[WHAT TO PRODUCE] A faithful copy of the data is the goal; set it down exactly, without the images.

[DATA BELOW]
⁂

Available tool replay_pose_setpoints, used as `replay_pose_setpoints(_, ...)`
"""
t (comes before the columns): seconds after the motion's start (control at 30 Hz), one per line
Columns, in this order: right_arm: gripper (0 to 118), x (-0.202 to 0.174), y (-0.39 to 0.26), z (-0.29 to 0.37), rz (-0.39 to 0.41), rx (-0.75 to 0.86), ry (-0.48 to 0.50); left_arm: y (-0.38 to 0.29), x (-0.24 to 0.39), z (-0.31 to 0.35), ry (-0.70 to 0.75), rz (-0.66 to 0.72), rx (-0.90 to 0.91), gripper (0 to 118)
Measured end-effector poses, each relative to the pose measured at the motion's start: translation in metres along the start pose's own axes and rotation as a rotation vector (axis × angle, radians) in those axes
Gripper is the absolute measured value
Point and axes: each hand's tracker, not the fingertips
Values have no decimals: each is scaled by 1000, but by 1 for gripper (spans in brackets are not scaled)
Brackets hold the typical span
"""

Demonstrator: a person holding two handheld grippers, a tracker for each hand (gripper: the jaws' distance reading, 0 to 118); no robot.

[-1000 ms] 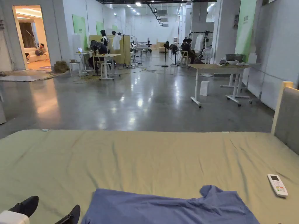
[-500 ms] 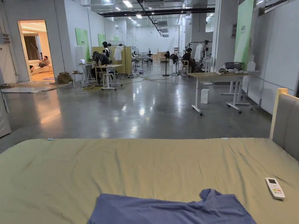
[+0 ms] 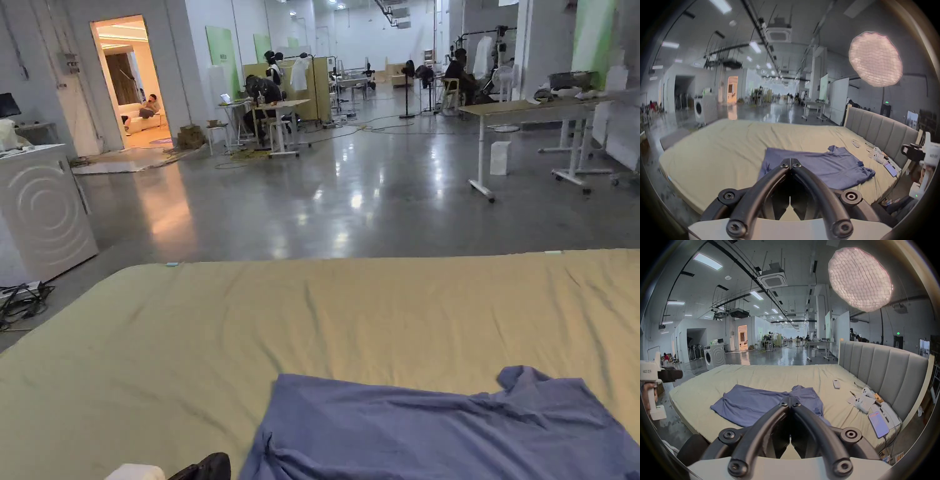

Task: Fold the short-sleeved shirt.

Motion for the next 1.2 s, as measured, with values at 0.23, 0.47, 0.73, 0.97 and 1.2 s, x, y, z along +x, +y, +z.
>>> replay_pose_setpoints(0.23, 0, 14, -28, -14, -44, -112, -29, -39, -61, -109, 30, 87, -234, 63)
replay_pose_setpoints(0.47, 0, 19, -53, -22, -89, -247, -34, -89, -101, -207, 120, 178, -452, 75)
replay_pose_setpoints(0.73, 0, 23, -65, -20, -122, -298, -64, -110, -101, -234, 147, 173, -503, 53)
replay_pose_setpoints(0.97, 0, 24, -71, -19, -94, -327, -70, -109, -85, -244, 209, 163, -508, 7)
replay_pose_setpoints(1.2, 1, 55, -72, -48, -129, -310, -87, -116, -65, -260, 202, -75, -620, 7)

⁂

[TASK OUTPUT]
Available tool replay_pose_setpoints, used as `replay_pose_setpoints(_, ...)`
"""
t (comes before the columns): seconds after the motion's start (control at 30 Hz), one per line
Columns, in this order: right_arm: gripper (0 to 118), x (-0.202 to 0.174), y (-0.39 to 0.26), z (-0.29 to 0.37), rz (-0.39 to 0.41), rx (-0.75 to 0.86), ry (-0.48 to 0.50); left_arm: y (-0.38 to 0.29), x (-0.24 to 0.39), z (-0.31 to 0.35), ry (-0.70 to 0.75), rz (-0.66 to 0.72), rx (-0.90 to 0.91), gripper (0 to 118)
Measured end-effector poses, each relative to the pose measured at the motion's start: translation in metres along the start pose's own axes and rotation as a rotation vector (axis × angle, radians) in those axes
Gripper is the absolute measured value
Point and axes: each hand's tracker, not the fingertips
Values have no decimals: each is scaled by 1000, but by 1 for gripper (spans in brackets are not scaled)
Brackets hold the typical span
"""

Demonstrator: a person holding two handheld grippers, a tracker for each hand (gripper: the jaws' distance reading, 0 to 118); no robot.

[-1000 ms] 
[-500 ms] 
[+0 ms] 

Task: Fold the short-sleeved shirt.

Motion for the next 1.2 s, as measured, with values at 0.23, 0.47, 0.73, 0.97 and 1.2 s, x, y, z along +x, +y, +z.
>>> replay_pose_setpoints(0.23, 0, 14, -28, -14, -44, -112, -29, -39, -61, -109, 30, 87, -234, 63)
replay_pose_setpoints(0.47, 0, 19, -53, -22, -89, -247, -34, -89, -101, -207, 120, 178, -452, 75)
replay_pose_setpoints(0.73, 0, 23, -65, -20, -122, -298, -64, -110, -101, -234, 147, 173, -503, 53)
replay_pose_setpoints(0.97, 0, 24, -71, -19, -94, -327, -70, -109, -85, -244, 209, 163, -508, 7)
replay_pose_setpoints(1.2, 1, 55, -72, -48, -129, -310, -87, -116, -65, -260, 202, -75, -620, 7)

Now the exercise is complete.